● What you are asked to do: Only lines holding the word "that" are wanted. Copy them from the listing below.

● Data section:
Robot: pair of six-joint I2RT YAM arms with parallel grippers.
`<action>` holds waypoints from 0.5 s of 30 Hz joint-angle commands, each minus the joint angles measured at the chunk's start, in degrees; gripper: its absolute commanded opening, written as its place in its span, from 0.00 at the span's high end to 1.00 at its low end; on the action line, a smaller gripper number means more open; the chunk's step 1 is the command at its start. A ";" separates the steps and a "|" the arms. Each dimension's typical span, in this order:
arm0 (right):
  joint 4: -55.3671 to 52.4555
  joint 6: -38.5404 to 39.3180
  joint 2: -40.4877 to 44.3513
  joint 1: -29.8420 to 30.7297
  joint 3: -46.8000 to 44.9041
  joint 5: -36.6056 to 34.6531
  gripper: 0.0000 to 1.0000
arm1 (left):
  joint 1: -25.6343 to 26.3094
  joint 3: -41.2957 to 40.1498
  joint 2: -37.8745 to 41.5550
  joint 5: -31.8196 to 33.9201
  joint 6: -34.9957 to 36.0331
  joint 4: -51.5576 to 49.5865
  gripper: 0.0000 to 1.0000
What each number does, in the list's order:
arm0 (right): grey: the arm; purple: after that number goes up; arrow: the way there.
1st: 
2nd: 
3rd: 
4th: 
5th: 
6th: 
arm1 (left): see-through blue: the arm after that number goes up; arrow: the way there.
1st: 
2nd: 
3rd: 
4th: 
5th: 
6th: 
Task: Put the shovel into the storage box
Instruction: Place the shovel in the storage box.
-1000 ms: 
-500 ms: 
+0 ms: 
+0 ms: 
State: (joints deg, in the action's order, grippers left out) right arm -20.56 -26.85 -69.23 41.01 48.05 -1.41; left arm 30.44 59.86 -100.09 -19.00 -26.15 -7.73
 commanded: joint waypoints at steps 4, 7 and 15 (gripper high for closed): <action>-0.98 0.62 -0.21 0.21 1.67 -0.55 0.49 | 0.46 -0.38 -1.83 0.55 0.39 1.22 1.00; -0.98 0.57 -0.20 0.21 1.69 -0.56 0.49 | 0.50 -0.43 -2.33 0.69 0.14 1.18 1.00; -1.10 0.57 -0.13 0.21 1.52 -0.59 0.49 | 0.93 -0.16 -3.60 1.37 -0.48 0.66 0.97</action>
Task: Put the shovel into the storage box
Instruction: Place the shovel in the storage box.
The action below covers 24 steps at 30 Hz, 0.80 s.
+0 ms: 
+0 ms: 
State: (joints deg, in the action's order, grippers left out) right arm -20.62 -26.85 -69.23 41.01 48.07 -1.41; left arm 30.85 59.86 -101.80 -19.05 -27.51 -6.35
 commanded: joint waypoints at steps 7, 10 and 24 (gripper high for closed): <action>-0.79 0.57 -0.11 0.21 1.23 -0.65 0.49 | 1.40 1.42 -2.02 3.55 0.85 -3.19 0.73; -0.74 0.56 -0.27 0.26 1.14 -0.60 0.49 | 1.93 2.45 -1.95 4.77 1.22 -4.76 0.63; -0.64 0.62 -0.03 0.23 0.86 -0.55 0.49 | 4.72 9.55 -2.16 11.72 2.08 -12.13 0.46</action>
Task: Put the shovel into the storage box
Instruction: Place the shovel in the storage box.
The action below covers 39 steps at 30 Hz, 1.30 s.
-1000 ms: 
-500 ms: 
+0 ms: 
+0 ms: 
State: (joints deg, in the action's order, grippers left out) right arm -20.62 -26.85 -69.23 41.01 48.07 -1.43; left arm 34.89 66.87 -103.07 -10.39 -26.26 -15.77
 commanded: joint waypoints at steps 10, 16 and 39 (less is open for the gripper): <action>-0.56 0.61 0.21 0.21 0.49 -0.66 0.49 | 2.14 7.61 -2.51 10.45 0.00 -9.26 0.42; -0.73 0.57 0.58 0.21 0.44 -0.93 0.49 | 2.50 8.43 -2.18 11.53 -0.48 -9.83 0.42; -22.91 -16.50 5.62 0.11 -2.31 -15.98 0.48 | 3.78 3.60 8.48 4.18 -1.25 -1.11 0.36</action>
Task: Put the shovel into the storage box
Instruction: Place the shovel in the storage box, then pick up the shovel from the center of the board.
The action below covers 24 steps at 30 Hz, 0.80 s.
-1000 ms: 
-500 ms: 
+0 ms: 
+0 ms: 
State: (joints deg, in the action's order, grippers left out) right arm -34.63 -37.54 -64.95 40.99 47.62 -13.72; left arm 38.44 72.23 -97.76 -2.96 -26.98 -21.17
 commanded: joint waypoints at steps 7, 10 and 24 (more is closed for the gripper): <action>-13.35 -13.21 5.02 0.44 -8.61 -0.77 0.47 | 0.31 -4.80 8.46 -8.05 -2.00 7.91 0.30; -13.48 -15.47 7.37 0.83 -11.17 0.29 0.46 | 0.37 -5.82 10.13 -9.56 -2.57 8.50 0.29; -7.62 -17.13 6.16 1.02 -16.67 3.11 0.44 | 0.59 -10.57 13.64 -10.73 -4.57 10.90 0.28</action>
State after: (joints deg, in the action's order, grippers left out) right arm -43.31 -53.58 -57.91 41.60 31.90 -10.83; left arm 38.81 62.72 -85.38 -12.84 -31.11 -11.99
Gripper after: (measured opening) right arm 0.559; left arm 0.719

● Output:
arm0 (right): grey: the arm; purple: after that number goes up; arrow: the way there.
arm1 (left): see-through blue: the arm after that number goes up; arrow: the way there.

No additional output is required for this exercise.